**Records for the exercise**
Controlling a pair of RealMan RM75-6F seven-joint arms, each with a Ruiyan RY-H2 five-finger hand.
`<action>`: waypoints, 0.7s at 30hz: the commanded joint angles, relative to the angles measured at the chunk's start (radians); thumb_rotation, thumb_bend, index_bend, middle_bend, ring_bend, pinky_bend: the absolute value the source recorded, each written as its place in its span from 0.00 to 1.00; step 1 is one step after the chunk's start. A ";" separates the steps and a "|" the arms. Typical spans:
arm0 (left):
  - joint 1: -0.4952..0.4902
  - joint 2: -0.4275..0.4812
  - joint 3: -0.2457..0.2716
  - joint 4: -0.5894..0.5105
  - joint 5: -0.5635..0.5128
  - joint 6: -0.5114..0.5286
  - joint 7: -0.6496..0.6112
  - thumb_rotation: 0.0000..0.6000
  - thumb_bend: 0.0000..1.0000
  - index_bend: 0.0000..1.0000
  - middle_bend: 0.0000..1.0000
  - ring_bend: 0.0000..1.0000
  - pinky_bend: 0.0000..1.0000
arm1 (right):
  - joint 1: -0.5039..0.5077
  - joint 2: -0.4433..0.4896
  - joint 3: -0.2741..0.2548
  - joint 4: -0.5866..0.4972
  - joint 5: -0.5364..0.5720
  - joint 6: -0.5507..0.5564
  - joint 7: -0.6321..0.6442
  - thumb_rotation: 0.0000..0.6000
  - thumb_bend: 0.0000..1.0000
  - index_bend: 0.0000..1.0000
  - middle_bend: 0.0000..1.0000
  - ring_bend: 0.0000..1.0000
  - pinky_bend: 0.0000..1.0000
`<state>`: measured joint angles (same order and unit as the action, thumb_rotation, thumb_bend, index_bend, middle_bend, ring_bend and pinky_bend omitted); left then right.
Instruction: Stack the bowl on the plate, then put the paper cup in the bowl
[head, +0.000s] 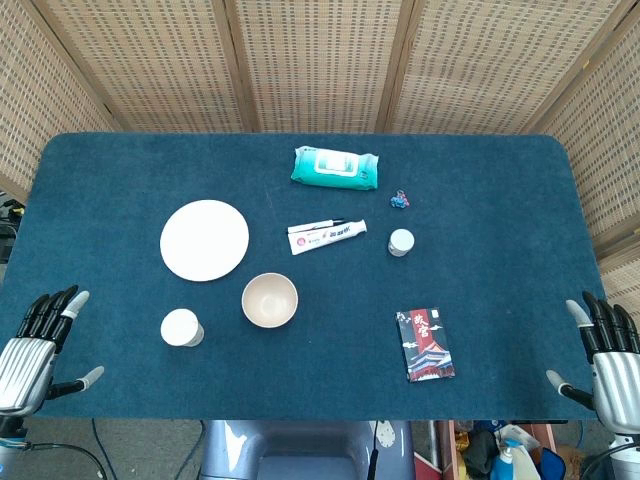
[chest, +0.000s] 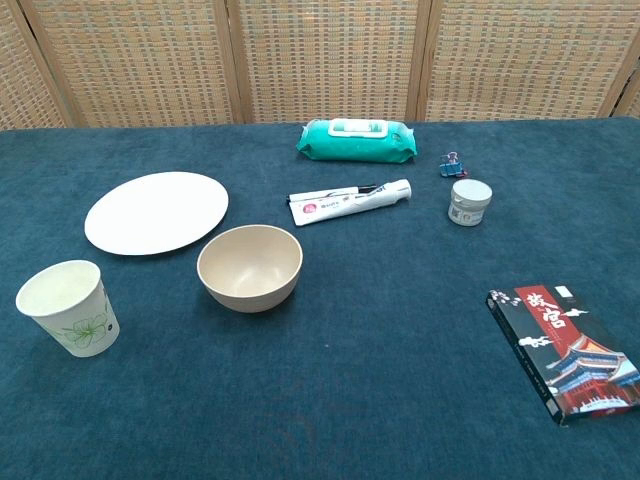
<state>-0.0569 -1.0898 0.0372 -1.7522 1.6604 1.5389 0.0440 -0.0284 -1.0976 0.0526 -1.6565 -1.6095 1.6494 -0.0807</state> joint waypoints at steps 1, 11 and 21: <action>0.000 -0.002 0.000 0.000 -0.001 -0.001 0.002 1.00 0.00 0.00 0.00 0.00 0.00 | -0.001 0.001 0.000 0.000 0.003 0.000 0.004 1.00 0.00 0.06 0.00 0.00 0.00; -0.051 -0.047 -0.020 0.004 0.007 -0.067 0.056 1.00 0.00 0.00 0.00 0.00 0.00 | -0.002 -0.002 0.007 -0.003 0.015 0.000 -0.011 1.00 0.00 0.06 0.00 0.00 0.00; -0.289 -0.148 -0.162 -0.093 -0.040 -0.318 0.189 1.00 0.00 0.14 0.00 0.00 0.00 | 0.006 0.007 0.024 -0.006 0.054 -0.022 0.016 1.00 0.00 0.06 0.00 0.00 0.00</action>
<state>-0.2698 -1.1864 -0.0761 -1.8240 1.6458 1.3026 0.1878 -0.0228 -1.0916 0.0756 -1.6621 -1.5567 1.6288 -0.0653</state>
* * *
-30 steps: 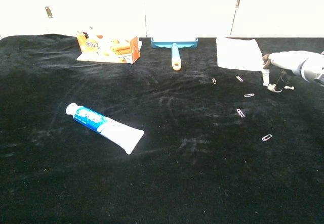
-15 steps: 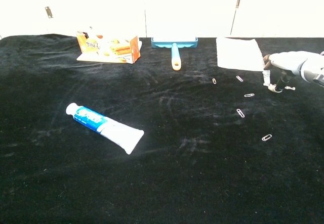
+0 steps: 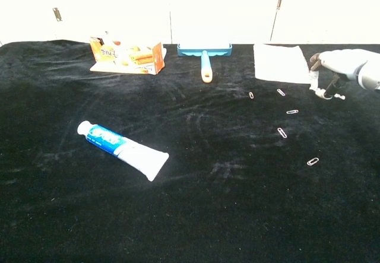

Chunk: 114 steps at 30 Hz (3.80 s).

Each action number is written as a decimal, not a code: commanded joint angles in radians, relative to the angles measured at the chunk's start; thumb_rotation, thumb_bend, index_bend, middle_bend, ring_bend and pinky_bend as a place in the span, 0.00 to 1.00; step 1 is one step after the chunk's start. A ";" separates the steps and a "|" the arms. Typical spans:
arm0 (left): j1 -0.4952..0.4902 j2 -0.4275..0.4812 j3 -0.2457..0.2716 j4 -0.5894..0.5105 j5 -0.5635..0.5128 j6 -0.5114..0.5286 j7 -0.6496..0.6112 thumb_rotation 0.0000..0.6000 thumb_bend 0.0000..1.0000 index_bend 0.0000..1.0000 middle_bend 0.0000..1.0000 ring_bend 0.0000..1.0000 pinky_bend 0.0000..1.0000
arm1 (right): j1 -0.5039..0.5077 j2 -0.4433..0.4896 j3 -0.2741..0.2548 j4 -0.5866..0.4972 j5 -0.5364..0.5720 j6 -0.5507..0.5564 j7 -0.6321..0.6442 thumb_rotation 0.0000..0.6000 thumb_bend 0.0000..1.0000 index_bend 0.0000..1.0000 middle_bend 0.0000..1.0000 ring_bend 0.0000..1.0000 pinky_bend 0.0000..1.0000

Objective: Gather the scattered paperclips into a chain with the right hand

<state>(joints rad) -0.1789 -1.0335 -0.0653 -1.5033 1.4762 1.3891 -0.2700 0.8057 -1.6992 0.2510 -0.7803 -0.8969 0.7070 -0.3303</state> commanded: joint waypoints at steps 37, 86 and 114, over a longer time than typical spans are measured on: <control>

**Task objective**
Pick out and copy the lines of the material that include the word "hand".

**Your response**
Controlling a pair of RealMan RM75-6F seven-joint arms, each with a Ruiyan RY-H2 five-finger hand.
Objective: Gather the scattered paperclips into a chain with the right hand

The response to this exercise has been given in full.